DUSHANBE, January 9, 2015, Asia-Plus – International media sources report that the head of Britain’s MI5 Security Service Andrew Parker said on Thursday that al Qaeda militants in Syria are plotting attacks to inflict mass casualties in the West, possibly against transport systems or “iconic targets.”

MI5 director general reportedly warned a strike on the United Kingdom was highly likely.

According to Reuters, Mr. Parker said in a rare public speech at MI5 headquarters in London yesterday that a group of core al Qaeda terrorists in Syria is planning mass casualty attacks against the West.

Parker said around 600 British extremists had traveled to Syria, many joining the militant group which calls itself “Islamic State” and has taken control of swathes of Iraq and Syria.

The group, an offshoot of al Qaeda, has beheaded two U.S. journalists and an American and two British aid workers in an effort to put pressure on a U.S.-led international coalition bombing its fighters in Syria.

Islamic State militants in Syria were plotting attacks on Britain and making sophisticated use of social media to incite British nationals to carry out violence, Parker said.

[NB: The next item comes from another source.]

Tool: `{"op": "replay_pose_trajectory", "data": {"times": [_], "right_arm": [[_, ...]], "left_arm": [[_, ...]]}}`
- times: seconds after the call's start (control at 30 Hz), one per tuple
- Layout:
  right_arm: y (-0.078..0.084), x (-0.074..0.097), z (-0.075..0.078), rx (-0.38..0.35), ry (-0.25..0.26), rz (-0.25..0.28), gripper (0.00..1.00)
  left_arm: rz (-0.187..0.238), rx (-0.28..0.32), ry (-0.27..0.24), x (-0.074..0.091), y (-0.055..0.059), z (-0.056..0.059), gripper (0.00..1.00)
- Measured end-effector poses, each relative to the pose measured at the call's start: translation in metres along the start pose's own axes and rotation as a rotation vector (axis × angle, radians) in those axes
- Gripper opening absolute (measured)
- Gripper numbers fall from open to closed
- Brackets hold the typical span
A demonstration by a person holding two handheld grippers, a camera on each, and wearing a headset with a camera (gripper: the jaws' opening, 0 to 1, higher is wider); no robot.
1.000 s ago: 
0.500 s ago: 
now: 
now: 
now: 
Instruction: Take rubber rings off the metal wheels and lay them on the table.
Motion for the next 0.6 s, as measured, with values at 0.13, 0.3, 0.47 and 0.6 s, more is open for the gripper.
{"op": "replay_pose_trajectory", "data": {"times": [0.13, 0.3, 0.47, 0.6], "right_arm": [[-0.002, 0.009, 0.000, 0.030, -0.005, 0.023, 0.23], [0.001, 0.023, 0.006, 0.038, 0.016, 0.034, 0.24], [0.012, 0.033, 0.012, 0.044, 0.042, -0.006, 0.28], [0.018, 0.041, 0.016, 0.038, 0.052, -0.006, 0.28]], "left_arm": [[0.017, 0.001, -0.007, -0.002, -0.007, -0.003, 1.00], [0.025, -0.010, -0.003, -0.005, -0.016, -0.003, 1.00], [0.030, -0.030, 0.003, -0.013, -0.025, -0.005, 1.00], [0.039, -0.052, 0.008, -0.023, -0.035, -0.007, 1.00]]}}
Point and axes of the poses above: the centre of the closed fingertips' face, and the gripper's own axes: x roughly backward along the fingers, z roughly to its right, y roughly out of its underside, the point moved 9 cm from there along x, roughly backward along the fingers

MI5, established in 1909 to counter German espionage ahead of World War One, had stopped three potentially deadly “terrorist plots” against the United Kingdom in recent months, he said.

“We face a very serious level of threat that is complex to combat and unlikely to abate significantly for some time,” said Parker, who has argued strongly for more surveillance powers to spy on militant communications on the Internet.

He said that the security services needed to have access to such communications.

“My sharpest concern as Director General of MI5 is the growing gap between the increasingly challenging threat and the decreasing availability of capabilities to address it,” he said.

Twitter and Facebook are so important to militants that technology giants should give security services greater access to their networks, the head of Britain’s GCHQ eavesdropping agency said last year.

“The dark places from where those who wish us harm can plot and plan are increasing,” Parker said. “We need to be able to access communications and obtain relevant data on those people when we have good reason.”